Beyond the fact that they are all desperately in earnest, all know each other, and occupy all the most responsible and lucrative posts on the face of the earth, Scotsmen are a class with whose characteristics I am not well acquainted. But I learned a great deal from my new secretary.

Robin soon settled down to work. He not only performed his duties with zeal and discretion, but he kept me up to mine. He hounded me through the routine work of my Department; he verified my references; he managed my correspondence; and he frequently drafted my speeches. He even prepared some of my impromptus. Indeed, my—or rather his—description of a certain member of the other side, a lesser light of the last Government, a worthy man, always put up to explain matters when his leader had decided that honesty on this occasion was the best policy, as "a political niblick, always employed to get his party out of bad lies," won me more applause and popularity in a House of enthusiastic golfers than endless weeks of honest toil behind the scenes had ever done.

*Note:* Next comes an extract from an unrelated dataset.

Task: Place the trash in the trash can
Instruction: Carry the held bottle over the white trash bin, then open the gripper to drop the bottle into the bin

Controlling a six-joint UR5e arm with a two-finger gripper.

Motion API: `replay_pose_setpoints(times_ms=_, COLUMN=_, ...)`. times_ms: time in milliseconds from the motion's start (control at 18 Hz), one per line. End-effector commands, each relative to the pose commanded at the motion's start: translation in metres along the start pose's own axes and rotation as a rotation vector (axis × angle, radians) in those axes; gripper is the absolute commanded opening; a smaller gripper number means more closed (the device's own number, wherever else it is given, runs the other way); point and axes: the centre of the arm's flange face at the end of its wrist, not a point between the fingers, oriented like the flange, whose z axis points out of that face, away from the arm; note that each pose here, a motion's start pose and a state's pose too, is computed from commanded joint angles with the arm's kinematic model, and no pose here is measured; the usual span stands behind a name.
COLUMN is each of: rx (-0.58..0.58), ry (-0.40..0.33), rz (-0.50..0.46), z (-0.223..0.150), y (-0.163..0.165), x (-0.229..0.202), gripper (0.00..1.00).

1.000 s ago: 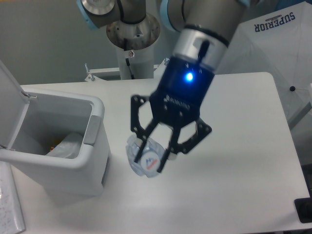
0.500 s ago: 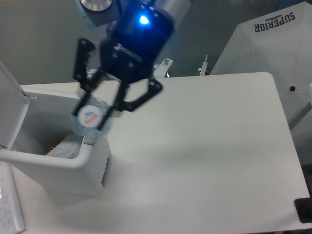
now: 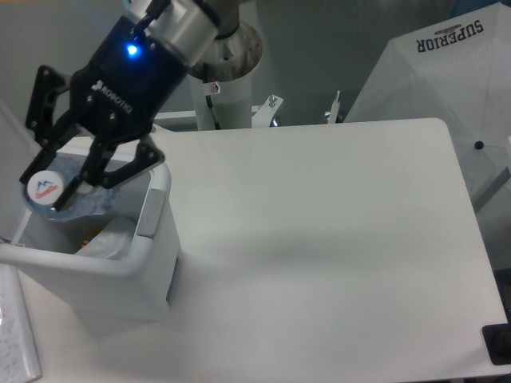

But I learned more from Robin than that. I suppose I am a typical specimen of Conservative officialdom. Until Robin came into my house it had never occurred to me to ask myself why I was a Conservative: I had been born one, and it was difficult for me to understand how any man of ordinary intelligence could be anything else.

My father and grandfather were Conservative members before me, and I come of a line which has always feared God, honoured the King, paid its tithes, and tried to do something for the poor; and which regards Radicals, Socialists, Nonconformists, and criminal lunatics as much the same class of person. The only difference between myself and my forebears is that I am much too pacific (or lazy) to cherish any animosity against people whose views differ from my own. This fact, coupled with certain family traditions, has brought me to my present position in life; and, as I have already indicated, it will probably keep me there. At least, so Kitty says.

"You must assert yourself, dear," she declares. "Be rude to people, and go on being rude! Then they will take notice of you and give you nice big posts to keep you quiet. Do you know what the Premier said about you the other night at dinner, to Lady Bindle? (She told Dicky Lever, and he told the Twins.) 'Inglethwaite? A dear fellow, a sound party man, and runs his Department admirably. But—he strikes only on the box!' Pig!"

It was about this time that Robin became a member of our establishment. I had no idea what his political views were—it was just like me not to have asked him, Kitty said—but felt confident that whatever side he supported he would do so hot and strong.

But at first he gave no indication of his leanings. It was not until we sat one night over our wine, in company with John Champion (member for a big northern constituency, and regarded by many, notwithstanding various eccentricities, as the coming man of the party) that he first gave definite utterance to his views.

The cigars had gone round, and we had just performed that mysterious national rite which, whether it owes its existence to economy or politeness, invariably ends in several people burning their fingers with the same match.

"I suppose, Mr Fordyce," said Champion, who had not met Robin before, but obviously liked him, "that in common with all Scotsmen you are at heart a Radical."

"Am I?" said Robin, with native caution.